Они сидели в верхнем зале кафе на улице Горького. Ужин подходил к концу. Двумя пальцами зажав основание коньячной рюмки, он шахматными движениями машинально передвигал ее по столу и смотрел, как зажигаются окна в домах напротив.

Она растягивала удовольствие от коктейля, смешанного из кленового ликера, коньяка и сливок, крепкого, густого, обжигающего горло. Она растягивала часы, проведенные с ним.

Этот вечер не был обычным. Прежде он никогда не рассказывал ей о себе, никаких откровений, биографических подробностей, ничего такого. И ее жизнь за пределами его жизни, казалось, была ему безразлична.
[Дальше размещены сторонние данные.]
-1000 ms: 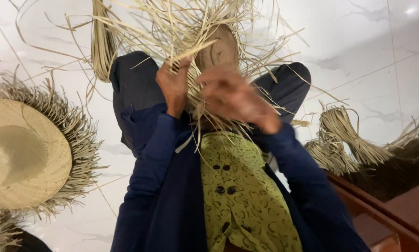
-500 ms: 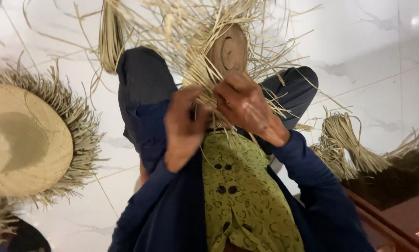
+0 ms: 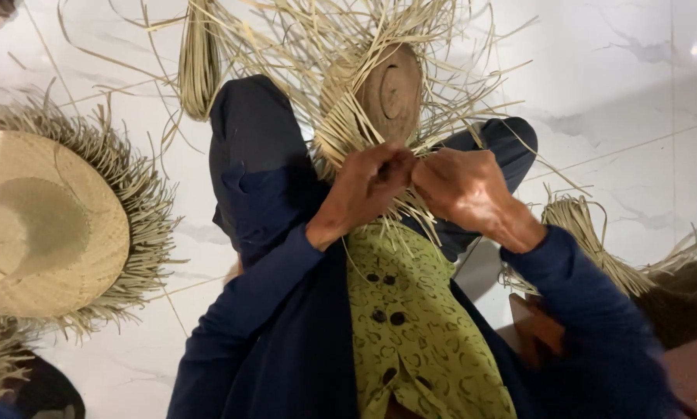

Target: A person is weaving a straw hat by hand, intertwining dried fibers around a wooden mold.

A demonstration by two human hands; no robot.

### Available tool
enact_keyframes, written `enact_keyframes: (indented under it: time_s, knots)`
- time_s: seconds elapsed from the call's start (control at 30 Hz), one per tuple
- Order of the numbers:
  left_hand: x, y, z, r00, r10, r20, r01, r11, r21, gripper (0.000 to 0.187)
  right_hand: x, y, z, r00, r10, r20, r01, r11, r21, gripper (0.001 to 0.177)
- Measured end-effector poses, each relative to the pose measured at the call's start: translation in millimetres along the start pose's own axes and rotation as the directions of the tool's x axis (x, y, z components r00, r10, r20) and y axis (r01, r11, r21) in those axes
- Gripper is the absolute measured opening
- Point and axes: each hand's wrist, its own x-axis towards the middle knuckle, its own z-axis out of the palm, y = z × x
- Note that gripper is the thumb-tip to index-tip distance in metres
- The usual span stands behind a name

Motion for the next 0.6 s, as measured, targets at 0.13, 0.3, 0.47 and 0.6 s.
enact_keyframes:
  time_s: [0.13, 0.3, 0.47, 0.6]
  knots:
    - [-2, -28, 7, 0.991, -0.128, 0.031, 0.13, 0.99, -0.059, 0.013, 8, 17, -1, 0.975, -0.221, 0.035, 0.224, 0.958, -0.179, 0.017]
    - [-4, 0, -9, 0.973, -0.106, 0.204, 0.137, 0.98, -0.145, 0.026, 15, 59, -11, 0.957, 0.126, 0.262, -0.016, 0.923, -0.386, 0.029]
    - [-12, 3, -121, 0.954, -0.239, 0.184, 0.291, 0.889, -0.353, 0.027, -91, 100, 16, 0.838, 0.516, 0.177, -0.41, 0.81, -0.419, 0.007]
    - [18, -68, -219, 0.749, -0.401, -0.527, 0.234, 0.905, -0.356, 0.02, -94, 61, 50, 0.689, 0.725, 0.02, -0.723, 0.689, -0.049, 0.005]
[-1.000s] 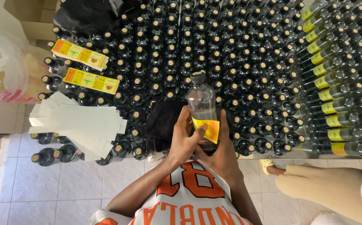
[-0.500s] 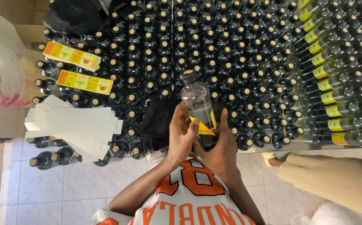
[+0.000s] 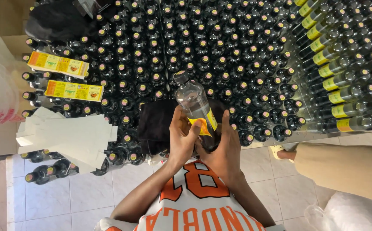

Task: Manually peeling adhesive labels from a sheet and applying them to plastic bottles filled with liquid.

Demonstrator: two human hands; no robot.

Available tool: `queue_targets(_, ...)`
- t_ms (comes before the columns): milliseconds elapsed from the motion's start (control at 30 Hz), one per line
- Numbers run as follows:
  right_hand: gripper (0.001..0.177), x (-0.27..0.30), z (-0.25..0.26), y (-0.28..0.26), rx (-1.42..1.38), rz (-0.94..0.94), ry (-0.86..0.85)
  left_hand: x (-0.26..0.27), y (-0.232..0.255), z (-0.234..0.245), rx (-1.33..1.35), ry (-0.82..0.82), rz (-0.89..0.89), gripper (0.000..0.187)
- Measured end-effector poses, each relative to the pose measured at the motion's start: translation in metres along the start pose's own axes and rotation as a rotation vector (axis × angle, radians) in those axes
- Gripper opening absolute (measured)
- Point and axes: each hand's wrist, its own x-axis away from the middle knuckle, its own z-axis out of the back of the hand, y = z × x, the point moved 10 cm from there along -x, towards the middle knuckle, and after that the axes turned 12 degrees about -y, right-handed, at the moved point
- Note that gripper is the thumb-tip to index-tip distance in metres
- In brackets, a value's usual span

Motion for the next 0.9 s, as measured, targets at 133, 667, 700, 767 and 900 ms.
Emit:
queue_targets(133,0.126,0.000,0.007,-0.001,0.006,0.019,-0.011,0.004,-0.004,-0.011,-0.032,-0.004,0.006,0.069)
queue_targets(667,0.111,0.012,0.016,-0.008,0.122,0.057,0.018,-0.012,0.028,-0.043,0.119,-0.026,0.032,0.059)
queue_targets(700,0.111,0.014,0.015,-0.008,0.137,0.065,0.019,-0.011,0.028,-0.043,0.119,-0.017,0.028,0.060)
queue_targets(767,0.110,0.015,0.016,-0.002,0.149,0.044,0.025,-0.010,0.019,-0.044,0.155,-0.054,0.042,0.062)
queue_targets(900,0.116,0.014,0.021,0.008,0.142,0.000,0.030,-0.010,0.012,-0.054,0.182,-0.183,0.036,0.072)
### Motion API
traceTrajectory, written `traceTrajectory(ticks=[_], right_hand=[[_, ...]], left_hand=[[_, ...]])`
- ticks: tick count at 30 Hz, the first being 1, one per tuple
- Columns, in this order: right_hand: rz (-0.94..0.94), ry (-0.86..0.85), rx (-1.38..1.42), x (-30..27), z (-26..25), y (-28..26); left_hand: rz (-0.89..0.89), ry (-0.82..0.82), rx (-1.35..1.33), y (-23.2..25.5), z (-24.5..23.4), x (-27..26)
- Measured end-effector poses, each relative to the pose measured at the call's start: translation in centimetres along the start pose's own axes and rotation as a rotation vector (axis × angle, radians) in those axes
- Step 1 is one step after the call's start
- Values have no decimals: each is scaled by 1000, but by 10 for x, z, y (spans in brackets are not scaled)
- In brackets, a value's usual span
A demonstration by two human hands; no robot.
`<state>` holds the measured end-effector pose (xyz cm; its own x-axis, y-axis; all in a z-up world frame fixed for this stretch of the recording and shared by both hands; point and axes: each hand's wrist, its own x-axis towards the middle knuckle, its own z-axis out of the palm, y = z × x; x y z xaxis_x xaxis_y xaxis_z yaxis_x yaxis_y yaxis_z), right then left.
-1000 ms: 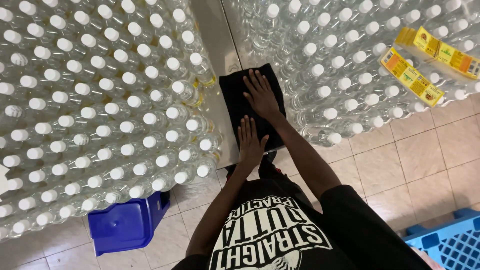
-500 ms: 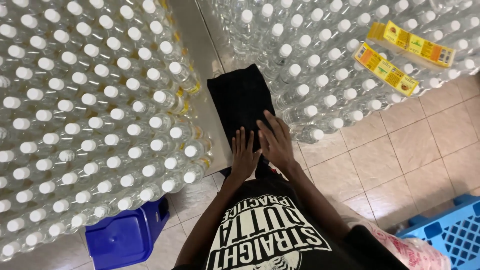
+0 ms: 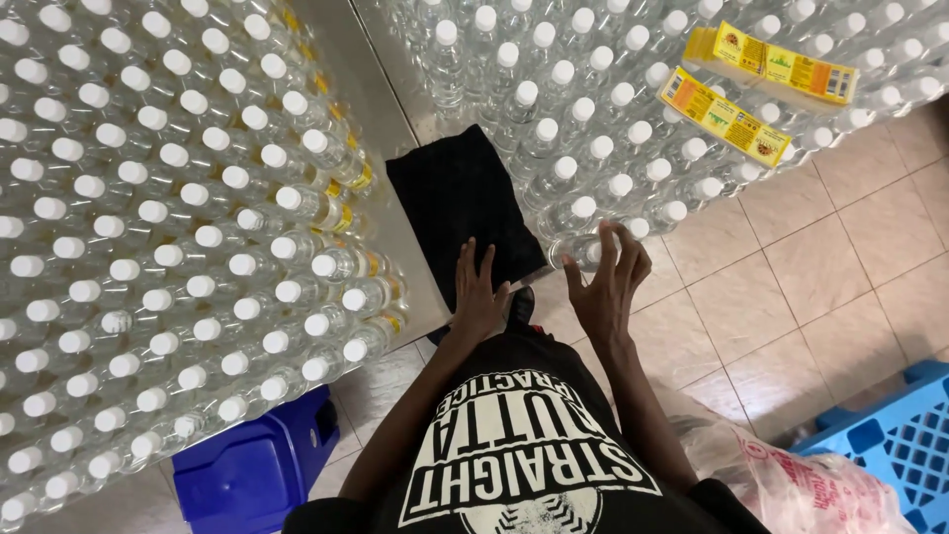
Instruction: Manually applying adhesive labels to clear plastic water bottles in a production environment.
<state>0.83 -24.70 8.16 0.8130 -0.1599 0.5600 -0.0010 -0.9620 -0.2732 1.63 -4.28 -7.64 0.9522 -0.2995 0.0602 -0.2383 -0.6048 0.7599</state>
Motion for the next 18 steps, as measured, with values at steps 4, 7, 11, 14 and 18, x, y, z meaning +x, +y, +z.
traceTrajectory(ticks=[4, 7, 11, 14, 18], right_hand=[[-104, 0, 204, 47, 26, -43], [-179, -55, 322, 110, 72, -88], [-184, -144, 268, 198, 213, -90], [-73, -163, 68, 242, 275, -97], [-36, -115, 160, 232, 271, -98]], left_hand=[[-32, -14, -32, -3, -7, 5], [-92, -60, -73, 3, -20, -8], [-147, -98, -163, 17, -52, -31], [-236, -167, -176, 14, -64, -43], [-235, -218, -151, -9, -57, -53]])
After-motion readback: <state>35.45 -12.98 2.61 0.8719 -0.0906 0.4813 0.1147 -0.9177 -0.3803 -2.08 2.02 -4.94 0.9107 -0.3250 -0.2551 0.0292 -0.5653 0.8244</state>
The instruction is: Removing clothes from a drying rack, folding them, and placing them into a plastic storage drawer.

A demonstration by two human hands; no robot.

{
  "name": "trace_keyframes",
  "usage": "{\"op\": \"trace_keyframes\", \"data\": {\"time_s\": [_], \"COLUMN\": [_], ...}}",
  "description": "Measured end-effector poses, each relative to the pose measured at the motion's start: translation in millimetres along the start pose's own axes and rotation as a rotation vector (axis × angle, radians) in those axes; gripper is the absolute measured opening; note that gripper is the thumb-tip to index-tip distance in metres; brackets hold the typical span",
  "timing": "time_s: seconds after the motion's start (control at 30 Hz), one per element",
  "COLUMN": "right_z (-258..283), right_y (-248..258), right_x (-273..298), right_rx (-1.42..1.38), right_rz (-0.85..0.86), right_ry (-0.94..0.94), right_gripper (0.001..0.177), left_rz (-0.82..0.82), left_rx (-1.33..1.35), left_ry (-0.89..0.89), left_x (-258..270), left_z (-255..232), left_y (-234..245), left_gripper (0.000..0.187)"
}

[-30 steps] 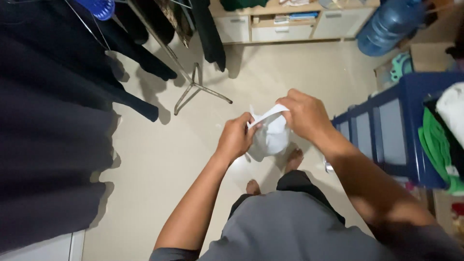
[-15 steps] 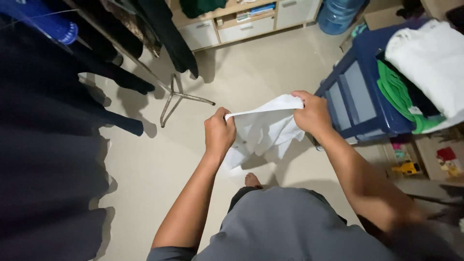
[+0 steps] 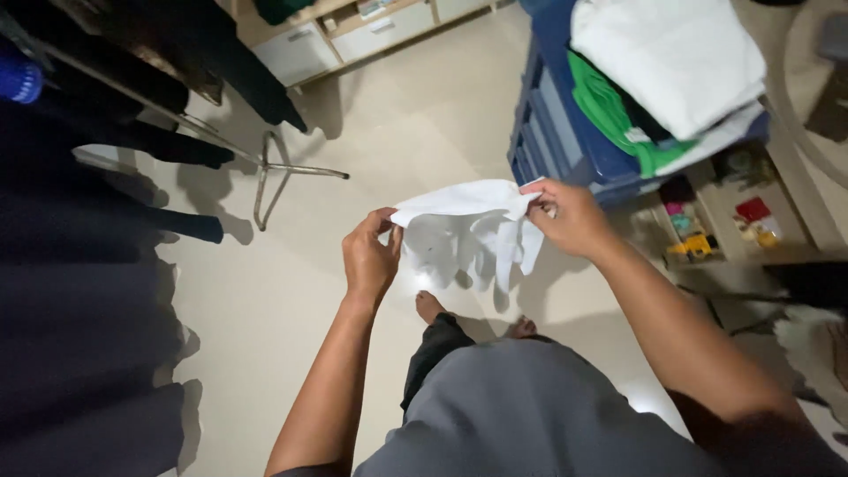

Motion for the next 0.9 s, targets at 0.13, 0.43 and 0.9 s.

Их сюжет существовал в идеальном пространстве: на пустой сцене, без второстепенных действующих лиц. И в идеальном времени: всегда настоящем.

Алиса горевала, пока не догадалась, отчего все именно так.

Это был расчет: осознанный или бессознательный, не важно. Он не хотел уступать ни грана сейчас, оно было самодостаточно. Он не хотел искать ему оправдания в прошлом и делать из него авансы в будущее, не давал этому сейчас раствориться, не давал примешаться ничему лишнему, сохранил всё. И спустя годы она поняла, какой щедрый подарок получила.

– …Значит, бабушка – француженка… Интересно.

– Дед, можно сказать, выкрал ее. В тридцатом году его отправили в Париж, на конгресс микробиологов. Она была дочерью его коллеги из Сорбонны. Она добилась разрешения приехать в Советский Союз, они поженились. А тут и клетка захлопнулась, навсегда. Родные считали ее похороненной заживо. Вскоре родилась моя мать, через два года тетка…

– Как же все это интересно… – Он и слушал ее, и думал о чем-то своем. Взгляд его рассеянно блуждал по кафе, потом опять возвращался к Алисе. Он точно хотел что-то вспомнить, хотел найти нужные слова, не находил или находил, но не знал, стоит ли их произносить.

Уличный шум разбивался о высокие зеркальные стекла кафе и накатывал снова. Из нижнего зала поднимался вверх сигаретный дым. Сквозь него, развешанные на манер корабельных снастей, мерцали оставшиеся с Нового года тонкие гирлянды электрических лампочек. На маленькой эстраде музыканты расставляли инструменты, и гитарист взял несколько аккордов, настраивая аппаратуру.